Task: Working from the listing below, pick each line containing the word "gripper" and copy it.

Input records:
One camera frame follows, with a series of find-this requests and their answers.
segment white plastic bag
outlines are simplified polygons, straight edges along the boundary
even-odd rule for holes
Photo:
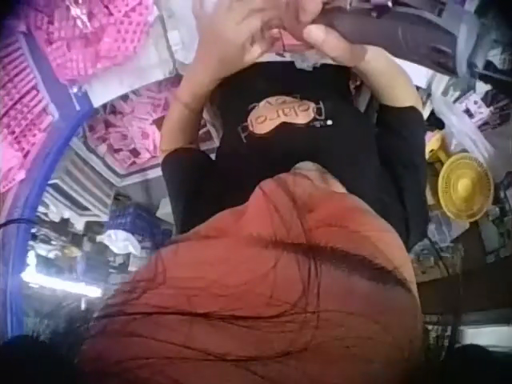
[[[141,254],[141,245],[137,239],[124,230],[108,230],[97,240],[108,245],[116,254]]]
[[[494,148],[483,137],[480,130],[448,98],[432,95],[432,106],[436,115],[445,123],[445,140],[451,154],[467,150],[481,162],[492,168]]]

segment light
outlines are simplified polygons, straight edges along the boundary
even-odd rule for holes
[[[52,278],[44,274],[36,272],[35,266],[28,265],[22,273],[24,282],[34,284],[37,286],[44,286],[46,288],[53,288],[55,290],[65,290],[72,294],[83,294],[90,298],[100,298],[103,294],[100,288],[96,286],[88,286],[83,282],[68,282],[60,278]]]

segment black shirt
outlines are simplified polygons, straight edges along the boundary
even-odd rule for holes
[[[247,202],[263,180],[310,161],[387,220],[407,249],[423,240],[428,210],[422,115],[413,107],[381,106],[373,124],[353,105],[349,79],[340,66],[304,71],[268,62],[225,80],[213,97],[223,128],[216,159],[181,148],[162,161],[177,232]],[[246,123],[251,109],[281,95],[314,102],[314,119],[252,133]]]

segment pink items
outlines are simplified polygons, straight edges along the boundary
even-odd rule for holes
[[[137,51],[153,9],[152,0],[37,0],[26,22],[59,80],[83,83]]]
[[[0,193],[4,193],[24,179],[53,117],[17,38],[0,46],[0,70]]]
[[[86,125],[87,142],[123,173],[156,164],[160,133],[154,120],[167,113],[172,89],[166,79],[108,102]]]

* * *

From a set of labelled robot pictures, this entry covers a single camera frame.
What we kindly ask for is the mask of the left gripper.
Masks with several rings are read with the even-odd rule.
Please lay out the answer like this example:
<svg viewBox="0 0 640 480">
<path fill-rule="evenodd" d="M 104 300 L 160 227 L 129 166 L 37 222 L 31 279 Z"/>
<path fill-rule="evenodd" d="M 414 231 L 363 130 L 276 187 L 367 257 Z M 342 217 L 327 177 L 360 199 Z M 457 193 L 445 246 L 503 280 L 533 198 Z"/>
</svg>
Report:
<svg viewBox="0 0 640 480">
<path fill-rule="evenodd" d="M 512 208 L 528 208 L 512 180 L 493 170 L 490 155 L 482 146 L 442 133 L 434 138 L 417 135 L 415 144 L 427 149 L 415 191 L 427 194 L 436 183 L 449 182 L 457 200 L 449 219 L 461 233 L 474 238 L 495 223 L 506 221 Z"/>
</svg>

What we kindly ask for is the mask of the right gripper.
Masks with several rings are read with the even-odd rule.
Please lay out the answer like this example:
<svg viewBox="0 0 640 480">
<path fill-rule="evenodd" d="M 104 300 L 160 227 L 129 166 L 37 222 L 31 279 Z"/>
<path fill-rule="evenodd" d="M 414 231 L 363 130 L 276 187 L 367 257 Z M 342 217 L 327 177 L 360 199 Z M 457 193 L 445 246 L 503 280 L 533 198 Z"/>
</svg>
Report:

Result:
What we kindly ask for is the mask of the left gripper.
What we kindly ask for is the mask of the right gripper.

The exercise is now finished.